I have no idea if adopting clear polloution guidelines that all countries would have to adhere to would actually have any kind of an effect on the (sometimes very rapid) heating and cooling cycles that this planet has been experiencing since the dawn of time. Likely not. 

But we must have some sort of consensus amongst ALL countries about what is acceptable and what is not. We need rules and we need to stick to them. ALL of us. We all live here, and we can't let it turn into a grabage heap.

That's just common sense.


----------



## Beej (Sep 10, 2005)

It will be extremely difficult. Any long-term solution needs a per capita basis (with possible adjustments for temperature, industry and population density), but that means accepting that most developing nations can pretty much do anything they want for a bit, while developed nations must start reducing emissions. Any agreement will be highly flawed (politics is not built to handle this), but we should go with what we can (directionally right, if inadequate and not fair in the long-term) and work to slowly develop the 'right' solution. 

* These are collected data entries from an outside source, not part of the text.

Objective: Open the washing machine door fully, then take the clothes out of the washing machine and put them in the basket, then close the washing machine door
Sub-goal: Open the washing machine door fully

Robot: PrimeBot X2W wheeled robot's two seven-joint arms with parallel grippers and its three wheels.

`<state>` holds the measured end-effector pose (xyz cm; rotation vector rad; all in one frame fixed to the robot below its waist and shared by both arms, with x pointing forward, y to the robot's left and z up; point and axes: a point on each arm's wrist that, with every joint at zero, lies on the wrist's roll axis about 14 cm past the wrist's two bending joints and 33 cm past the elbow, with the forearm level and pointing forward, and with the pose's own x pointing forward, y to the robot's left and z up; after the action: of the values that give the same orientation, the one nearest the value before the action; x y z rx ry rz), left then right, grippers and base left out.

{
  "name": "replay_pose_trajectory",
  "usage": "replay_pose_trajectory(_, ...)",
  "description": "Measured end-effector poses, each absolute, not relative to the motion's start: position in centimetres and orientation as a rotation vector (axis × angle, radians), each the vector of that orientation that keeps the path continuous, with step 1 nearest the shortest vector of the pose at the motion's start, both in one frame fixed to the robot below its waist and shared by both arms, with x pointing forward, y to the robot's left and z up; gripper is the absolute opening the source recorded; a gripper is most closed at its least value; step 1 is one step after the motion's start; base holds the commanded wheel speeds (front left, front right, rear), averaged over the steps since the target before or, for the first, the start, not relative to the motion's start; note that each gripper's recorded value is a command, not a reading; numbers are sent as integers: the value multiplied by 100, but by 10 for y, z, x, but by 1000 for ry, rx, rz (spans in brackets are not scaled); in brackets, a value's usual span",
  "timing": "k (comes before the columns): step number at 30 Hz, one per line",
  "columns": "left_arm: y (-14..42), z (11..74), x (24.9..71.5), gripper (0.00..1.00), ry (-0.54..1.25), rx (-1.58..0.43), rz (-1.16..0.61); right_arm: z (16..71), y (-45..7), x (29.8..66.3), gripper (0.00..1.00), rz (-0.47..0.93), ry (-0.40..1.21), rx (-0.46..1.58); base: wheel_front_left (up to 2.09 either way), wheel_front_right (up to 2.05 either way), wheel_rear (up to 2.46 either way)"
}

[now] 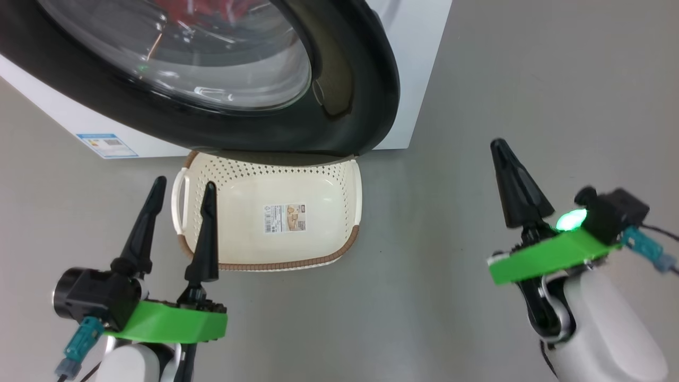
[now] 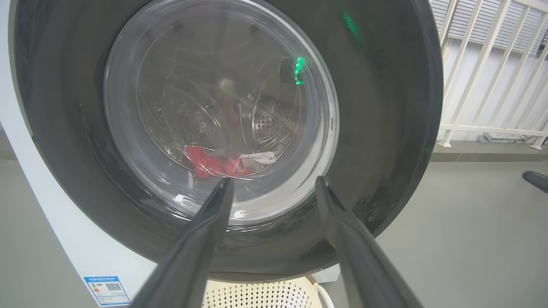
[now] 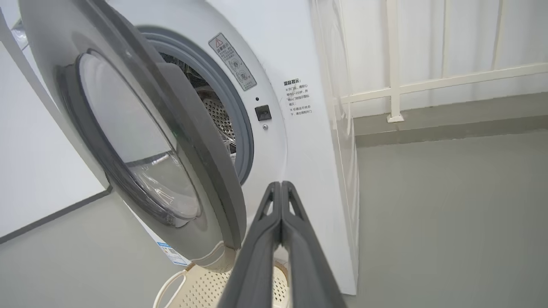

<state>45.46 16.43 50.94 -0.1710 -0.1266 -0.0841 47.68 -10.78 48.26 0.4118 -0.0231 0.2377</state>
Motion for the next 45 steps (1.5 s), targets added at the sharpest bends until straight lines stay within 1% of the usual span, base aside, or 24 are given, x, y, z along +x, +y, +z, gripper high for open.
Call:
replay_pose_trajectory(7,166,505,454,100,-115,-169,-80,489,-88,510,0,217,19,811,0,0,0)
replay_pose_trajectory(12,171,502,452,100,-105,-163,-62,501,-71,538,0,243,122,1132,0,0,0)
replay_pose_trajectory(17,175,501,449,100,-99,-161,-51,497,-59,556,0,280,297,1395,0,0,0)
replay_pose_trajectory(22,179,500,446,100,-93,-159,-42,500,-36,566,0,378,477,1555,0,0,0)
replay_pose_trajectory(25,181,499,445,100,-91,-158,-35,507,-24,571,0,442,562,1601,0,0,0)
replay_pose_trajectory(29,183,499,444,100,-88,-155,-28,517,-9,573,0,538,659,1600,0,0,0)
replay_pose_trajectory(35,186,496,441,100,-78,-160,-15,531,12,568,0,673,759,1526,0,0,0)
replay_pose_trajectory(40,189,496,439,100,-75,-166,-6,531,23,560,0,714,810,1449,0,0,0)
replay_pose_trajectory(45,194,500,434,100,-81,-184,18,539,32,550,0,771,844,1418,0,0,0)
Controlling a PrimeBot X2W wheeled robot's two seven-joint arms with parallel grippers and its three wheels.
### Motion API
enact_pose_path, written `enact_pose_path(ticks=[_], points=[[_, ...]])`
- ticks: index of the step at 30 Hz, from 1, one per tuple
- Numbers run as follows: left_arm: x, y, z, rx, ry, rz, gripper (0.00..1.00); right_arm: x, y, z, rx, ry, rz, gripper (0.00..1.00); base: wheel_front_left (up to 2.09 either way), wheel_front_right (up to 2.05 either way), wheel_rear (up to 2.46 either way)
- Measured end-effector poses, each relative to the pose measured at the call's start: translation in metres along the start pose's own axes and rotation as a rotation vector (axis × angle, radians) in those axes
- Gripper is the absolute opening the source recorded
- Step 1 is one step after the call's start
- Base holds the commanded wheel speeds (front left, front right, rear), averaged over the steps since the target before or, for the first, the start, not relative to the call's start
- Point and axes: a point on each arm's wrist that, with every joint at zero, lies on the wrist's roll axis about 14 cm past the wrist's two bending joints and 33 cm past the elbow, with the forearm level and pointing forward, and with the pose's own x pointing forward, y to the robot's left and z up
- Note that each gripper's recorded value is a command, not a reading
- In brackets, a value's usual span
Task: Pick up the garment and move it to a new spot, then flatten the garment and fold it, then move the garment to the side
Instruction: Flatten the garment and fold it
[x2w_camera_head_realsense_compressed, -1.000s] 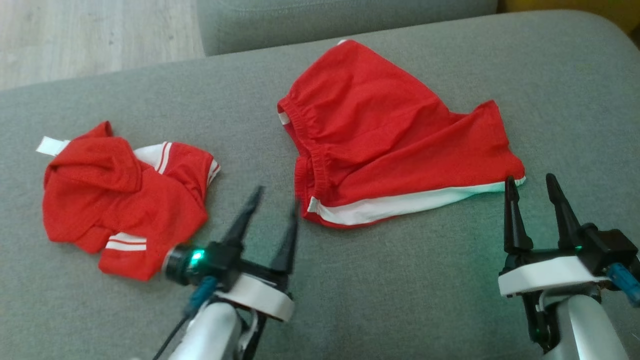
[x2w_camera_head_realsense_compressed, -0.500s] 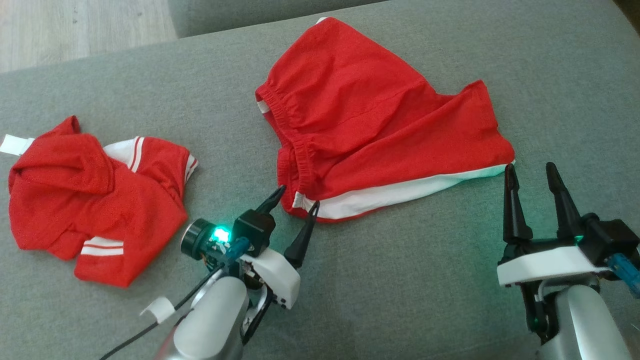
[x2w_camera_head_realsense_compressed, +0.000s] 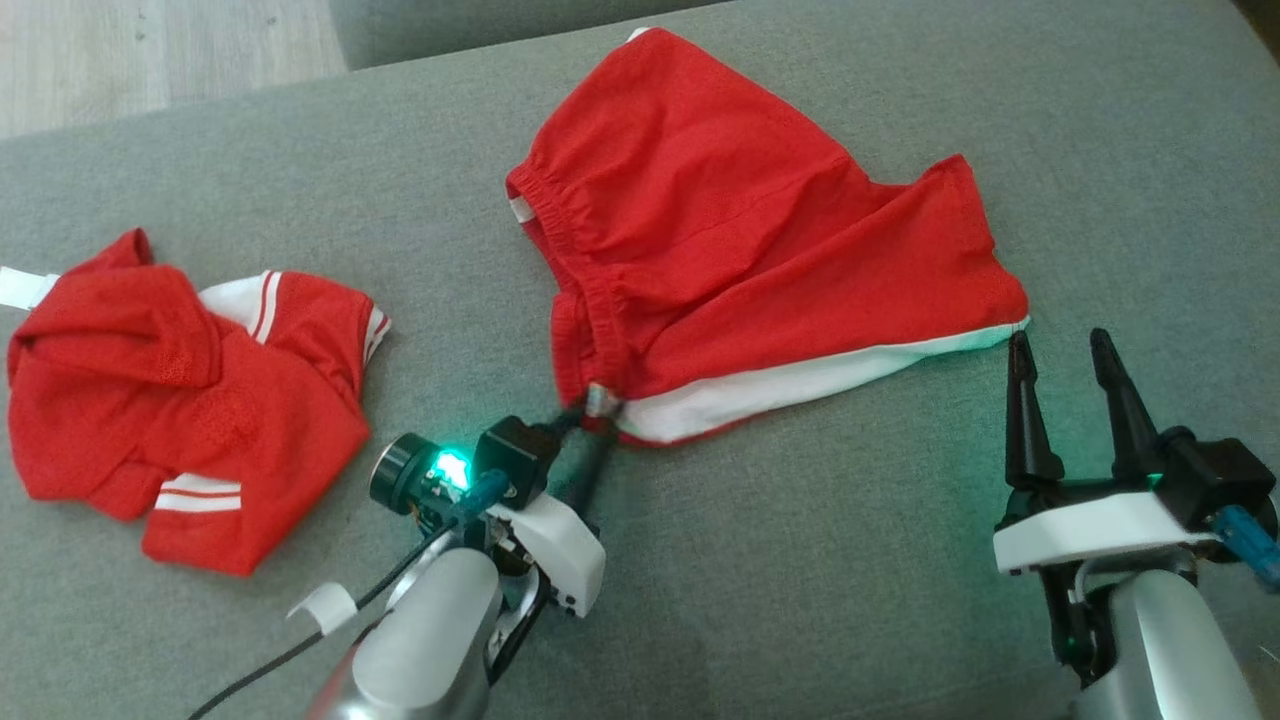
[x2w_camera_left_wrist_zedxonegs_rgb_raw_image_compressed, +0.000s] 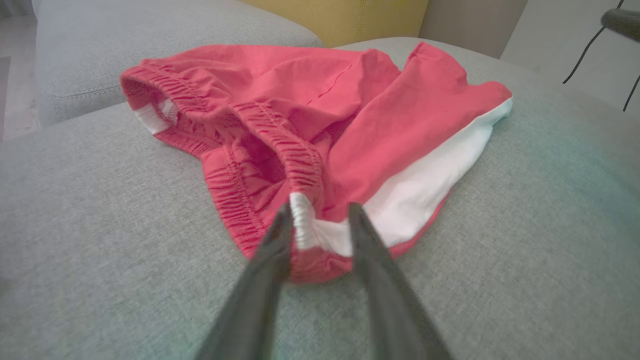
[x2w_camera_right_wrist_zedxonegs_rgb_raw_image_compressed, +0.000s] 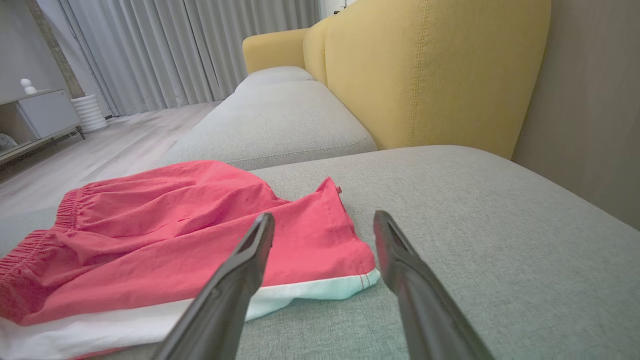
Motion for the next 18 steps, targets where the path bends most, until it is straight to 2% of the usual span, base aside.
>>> enact_pose_path(ticks=[1,12,18], points=[[0.000,0.000,0.000,-0.004,0.000,0.000,0.00,0.000,0.000,-0.002,0.000,0.007,-0.001,1.00,0.00,0.00,0.00],[-0.009,0.009,0.025,-0.003,-0.121,0.043,0.00,0.004,-0.001,-0.018,-0.017,0.065,-0.001,1.00,0.00,0.00,0.00],[-0.021,0.013,0.045,0.005,-0.205,0.075,0.00,0.009,-0.003,-0.034,-0.041,0.168,-0.007,1.00,0.00,0.00,0.00]])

Mitigation does not need to be immediate, but we need to start compounding success as soon as possible. Adaptation, which is a local thing, may have more immediate needs but, thankfully, doesn't require international cooperation.


----------



## MacDoc (Nov 3, 2001)

> A Young Bush Appointee Resigns His Post at NASA
> 
> By ANDREW C. REVKIN
> Published: February 8, 2006
> ...


http://www.nytimes.com/2006/02/08/politics/08nasa.html?incamp=article_popular

Remarkable ............reality sinks in despite best denial efforts........of some.


----------



## Macfury (Feb 3, 2006)

You know, MacNutt has it right. Limit pollution because it's POLLUTION...not because it ties into unproven global warming theories. While you folks do a great job copying (copyrighted) AP wire stories about climate, the notion that humans have changed the climate has not been well supported here.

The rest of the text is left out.